At home I try to flog myself into reading Köhler, but it’s really dull, which means that none of it will “stick”; but I’m highlighting, so I can easily review it and hopefully get something useful out of it. Which is more disparaging than it deserves; I think he has slightly enhanced my understanding of perception vis-à-vis gestalts, which isn’t quite right. The title of Chapter VI is, “The Characteristics of Organized Entities,” which clarifies for me what I wanted to say: that perception is more organized than it seems, and I’ve learned this from Köhler. That’s probably not very clear, but it is 4:20, so I’ll let it go.
It might not be correct to say that obscure philosophy is the bane of my life, but I’m saying it. I guess sex would be that. Anyway, the Köhler, perhaps surprisingly, isn’t very obscure, but it often seems terribly wordy, so it’s a real slog. Why read it, then? Because it’s pretty important in the history of psychology, and I want to know what it says. Once I’m done with it, it’s likely to just sink into the mush like most other books that don’t excite me, and many that do.

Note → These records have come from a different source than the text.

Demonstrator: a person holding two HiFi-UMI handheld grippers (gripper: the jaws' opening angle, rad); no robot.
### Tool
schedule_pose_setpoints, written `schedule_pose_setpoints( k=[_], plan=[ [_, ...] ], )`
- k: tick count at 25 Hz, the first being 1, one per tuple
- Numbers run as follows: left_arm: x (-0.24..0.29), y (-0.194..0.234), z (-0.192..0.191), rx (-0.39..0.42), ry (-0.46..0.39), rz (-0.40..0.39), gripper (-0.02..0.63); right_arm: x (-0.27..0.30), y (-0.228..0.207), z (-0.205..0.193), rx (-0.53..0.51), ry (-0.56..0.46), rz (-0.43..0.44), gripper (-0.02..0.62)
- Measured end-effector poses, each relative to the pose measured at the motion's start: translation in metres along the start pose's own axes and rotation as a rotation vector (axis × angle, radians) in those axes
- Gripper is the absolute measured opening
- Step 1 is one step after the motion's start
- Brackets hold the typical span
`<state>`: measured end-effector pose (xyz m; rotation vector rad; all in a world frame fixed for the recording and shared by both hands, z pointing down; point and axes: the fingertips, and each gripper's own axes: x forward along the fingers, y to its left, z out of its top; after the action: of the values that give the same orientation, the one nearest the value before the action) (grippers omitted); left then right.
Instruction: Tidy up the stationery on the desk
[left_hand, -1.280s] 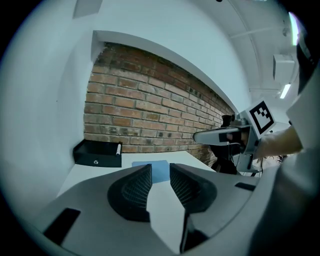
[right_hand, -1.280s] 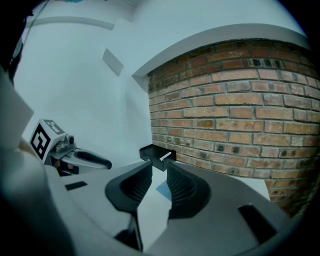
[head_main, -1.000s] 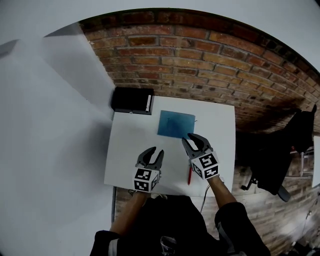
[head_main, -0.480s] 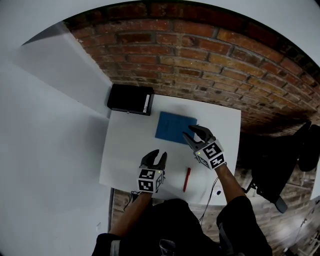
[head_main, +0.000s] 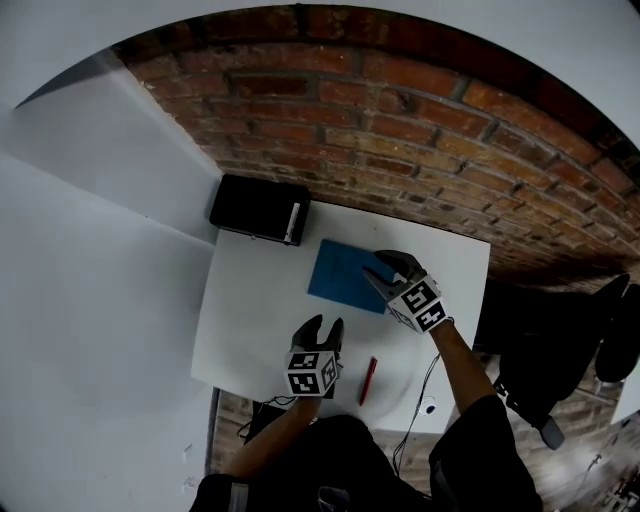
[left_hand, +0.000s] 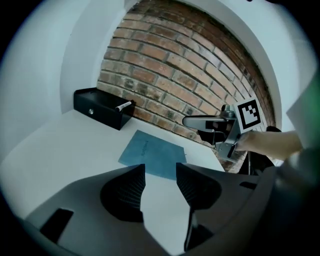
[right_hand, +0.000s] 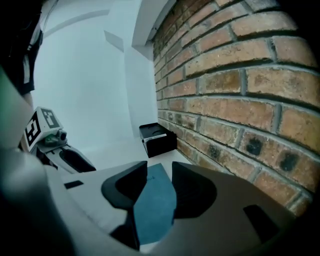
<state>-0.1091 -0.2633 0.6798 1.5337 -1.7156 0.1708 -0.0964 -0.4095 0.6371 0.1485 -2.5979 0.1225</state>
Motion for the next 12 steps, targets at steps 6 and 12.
schedule_pose_setpoints(
  k=[6, 12],
  plan=[
    [0.028, -0.001, -0.011, -0.196, -0.014, 0.048, 0.184, 0.031, -0.017, -0.018, -0.013, 0.079, 0.076, 0.15],
    [0.055, -0.008, -0.022, -0.256, 0.024, 0.069, 0.184, 0.054, -0.024, -0.045, -0.03, 0.212, 0.178, 0.158]
  ],
)
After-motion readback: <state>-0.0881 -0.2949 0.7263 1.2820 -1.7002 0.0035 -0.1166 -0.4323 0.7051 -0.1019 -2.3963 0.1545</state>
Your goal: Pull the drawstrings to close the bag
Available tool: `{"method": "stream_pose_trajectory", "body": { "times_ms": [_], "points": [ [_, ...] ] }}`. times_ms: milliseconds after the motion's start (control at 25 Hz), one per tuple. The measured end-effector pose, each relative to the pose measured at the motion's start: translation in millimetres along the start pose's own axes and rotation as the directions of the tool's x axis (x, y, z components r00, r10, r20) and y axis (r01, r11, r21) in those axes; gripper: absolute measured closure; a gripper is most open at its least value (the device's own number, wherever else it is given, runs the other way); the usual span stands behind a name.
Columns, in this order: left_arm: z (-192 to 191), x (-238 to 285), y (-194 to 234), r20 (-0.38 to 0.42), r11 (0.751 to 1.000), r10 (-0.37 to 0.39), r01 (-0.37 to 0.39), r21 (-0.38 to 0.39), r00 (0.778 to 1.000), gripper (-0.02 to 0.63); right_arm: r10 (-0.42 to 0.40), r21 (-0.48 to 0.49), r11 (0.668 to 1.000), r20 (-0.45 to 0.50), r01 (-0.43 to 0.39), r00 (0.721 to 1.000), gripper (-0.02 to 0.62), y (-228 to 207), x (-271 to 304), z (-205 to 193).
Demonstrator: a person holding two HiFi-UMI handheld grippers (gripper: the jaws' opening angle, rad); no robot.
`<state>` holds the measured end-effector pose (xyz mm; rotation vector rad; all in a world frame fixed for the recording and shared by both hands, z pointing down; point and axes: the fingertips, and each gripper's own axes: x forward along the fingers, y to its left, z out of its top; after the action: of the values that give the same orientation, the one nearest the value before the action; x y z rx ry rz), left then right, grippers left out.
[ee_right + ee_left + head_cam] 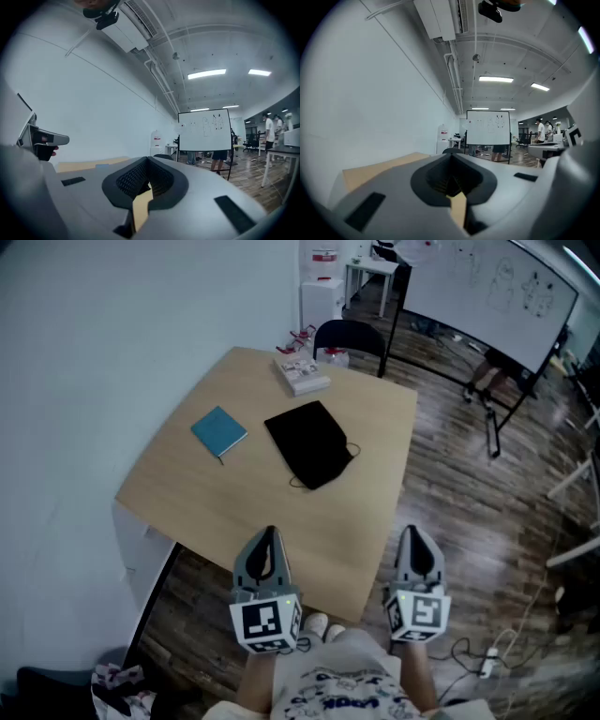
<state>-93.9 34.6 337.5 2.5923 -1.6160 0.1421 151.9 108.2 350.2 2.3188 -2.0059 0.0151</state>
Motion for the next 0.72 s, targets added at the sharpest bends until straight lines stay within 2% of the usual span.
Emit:
{"method": "stream_pose_trajectory", "body": {
  "times_ms": [720],
  "points": [
    [-12.3,19.2,8.0,-0.025,1.0,-0.008,0.008,-0.022,1.0,0.611,-0.034,0.017,0.999,-0.006,0.034,0.999,0.595,-1.2,16.7,-7.2]
  ]
}}
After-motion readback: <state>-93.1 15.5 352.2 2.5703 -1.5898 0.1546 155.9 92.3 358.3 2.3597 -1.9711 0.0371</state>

The Camus is interesting. I posted a quote from it on Twitter, which is worth noting here: “Lying down, he smiled clumsily and his eyes glistened. She felt all her love flood into her throat and tears come into her eyes. She threw herself on his lips and crushed her tears between their two faces. She wept into his mouth, while he tasted in these salt lips all the bitterness of their love.” (p. 105).
This is awkward but seems to me incredibly powerful. And, of course, it’s a translation, so one expects that the original would be even better. Out of any context [there is no context, it’s a notebook], perhaps it will seem less powerful to most readers, but I sense here an effect that I would have to labor mightily to even come close to (and likely would fail in coming close). In a word, I can see how outclassed I am as a fiction writer and probably as a human being.
But if I am to write at all, I must say that that is not for me to judge. Do your best and let the readers and critics make their judgments. Which might seem a bit glib, but I believe it firmly, and not just as a face-saving. I would add: and ignore those judgments. All writers write better than they know, at least for some readers. The coming together of many factors is what makes for a reading experience, so there’s no telling how you will affect your readers; and, as has been noted, perhaps by many, the parts that some readers hate will be for others the best parts of all. Do your best to let your heart and mind, your personality, warts and all, flow onto the page—that’s really all that’s needed. That, and a bit of tidying up at the end. (The last statement is controversial and self-serving, because you know I hate to rewrite.)
I see a larger principle in this, too: we don’t know how attractive, or unattractive, we are to others. My wife often called me “handsome,” which I found and still find laughable. Yet, I’ve really never had very much trouble attracting women (shyness has been the important handicap), but I’m painfully aware of many of my flaws. What I’m blind to is whatever attractiveness I might possess. But the point is, assuming no gross physical deformity, you are, you will be, more attractive to some people than you can guess. And you don’t need to please everyone.
It’s now 5:00 AM; I’m going to post this, but I may add more later.